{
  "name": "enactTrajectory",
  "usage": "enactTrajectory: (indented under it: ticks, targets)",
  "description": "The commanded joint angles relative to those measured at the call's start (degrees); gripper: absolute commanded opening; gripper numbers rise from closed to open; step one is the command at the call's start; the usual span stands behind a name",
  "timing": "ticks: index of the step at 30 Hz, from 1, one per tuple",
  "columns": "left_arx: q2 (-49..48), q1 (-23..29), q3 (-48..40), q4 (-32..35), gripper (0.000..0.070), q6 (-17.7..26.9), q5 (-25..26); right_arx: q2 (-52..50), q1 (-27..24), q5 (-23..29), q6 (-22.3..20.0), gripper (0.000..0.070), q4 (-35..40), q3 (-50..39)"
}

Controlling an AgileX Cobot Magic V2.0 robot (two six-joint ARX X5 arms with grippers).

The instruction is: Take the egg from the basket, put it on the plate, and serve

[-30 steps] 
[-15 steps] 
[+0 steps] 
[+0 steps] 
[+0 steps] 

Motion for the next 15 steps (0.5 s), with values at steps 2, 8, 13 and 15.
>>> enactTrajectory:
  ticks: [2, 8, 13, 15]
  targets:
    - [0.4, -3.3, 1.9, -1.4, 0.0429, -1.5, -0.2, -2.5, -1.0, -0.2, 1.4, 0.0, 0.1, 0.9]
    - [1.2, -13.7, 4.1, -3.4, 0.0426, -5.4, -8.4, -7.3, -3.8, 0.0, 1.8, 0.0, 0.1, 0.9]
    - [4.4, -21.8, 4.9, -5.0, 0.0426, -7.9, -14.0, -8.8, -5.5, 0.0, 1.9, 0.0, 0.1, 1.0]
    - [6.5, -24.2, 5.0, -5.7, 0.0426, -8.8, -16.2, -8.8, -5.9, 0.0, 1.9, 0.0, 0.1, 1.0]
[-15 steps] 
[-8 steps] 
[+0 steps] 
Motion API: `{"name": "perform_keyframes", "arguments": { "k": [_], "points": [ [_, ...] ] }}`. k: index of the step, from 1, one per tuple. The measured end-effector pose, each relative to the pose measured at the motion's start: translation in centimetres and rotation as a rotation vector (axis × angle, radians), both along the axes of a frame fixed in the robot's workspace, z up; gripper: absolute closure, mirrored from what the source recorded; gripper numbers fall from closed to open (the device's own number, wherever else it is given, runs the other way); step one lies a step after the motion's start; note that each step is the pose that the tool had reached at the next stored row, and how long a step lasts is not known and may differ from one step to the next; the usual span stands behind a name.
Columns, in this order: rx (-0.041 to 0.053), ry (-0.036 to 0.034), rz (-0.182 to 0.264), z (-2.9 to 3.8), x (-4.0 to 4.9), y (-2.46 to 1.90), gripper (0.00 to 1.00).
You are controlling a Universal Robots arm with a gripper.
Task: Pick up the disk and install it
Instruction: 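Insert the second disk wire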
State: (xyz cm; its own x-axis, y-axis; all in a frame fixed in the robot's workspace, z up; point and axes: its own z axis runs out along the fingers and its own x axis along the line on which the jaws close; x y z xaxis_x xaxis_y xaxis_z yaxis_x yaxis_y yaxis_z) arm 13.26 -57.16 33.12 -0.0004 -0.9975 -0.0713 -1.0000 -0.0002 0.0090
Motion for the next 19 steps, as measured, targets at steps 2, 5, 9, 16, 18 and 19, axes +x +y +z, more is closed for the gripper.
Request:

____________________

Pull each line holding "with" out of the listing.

> _ANSWER BELOW_
Controlling an AgileX Cobot Magic V2.0 robot (two six-joint ARX X5 arms with grippers).
Motion for the next 15 steps (0.5 s), with values at steps 2, 8, 13 and 15.
You are controlling a Universal Robots arm with a gripper.

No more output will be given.